##### Supplied data
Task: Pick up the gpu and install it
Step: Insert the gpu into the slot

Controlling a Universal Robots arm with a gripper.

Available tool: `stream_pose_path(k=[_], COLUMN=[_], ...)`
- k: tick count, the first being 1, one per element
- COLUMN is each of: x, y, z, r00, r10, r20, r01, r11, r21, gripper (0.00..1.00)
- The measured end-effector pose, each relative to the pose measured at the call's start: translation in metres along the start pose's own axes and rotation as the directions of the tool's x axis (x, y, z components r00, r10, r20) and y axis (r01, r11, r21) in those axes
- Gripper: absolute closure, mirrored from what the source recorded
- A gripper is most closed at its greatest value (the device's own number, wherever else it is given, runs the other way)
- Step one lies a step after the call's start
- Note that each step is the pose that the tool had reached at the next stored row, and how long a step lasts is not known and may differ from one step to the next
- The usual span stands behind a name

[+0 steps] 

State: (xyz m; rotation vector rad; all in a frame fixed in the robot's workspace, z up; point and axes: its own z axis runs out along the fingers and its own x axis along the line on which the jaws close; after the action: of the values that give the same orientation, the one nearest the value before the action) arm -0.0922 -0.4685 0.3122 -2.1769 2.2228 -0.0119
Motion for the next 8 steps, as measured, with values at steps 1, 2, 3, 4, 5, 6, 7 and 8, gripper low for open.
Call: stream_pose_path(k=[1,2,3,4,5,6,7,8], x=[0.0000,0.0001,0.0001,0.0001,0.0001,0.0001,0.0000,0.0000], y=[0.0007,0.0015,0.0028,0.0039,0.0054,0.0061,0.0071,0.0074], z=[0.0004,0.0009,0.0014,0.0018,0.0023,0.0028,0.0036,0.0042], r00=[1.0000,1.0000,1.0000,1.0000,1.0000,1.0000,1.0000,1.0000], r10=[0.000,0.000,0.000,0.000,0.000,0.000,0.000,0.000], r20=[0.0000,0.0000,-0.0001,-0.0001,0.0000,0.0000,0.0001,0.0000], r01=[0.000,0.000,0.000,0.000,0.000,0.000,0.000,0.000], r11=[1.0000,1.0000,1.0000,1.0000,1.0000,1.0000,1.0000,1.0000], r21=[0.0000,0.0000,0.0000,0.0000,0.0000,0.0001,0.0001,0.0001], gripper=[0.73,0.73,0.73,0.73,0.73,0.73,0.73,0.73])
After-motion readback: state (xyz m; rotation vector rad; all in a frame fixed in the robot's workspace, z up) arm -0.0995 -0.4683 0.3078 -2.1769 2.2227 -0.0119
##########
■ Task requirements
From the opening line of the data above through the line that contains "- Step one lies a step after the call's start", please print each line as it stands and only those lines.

■ Output of the task
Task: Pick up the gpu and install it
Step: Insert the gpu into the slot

Controlling a Universal Robots arm with a gripper.

Available tool: `stream_pose_path(k=[_], COLUMN=[_], ...)`
- k: tick count, the first being 1, one per element
- COLUMN is each of: x, y, z, r00, r10, r20, r01, r11, r21, gripper (0.00..1.00)
- The measured end-effector pose, each relative to the pose measured at the call's start: translation in metres along the start pose's own axes and rotation as the directions of the tool's x axis (x, y, z components r00, r10, r20) and y axis (r01, r11, r21) in those axes
- Gripper: absolute closure, mirrored from what the source recorded
- A gripper is most closed at its greatest value (the device's own number, wherever else it is given, runs the other way)
- Step one lies a step after the call's start

That finishes the exercise, with nothing more to add.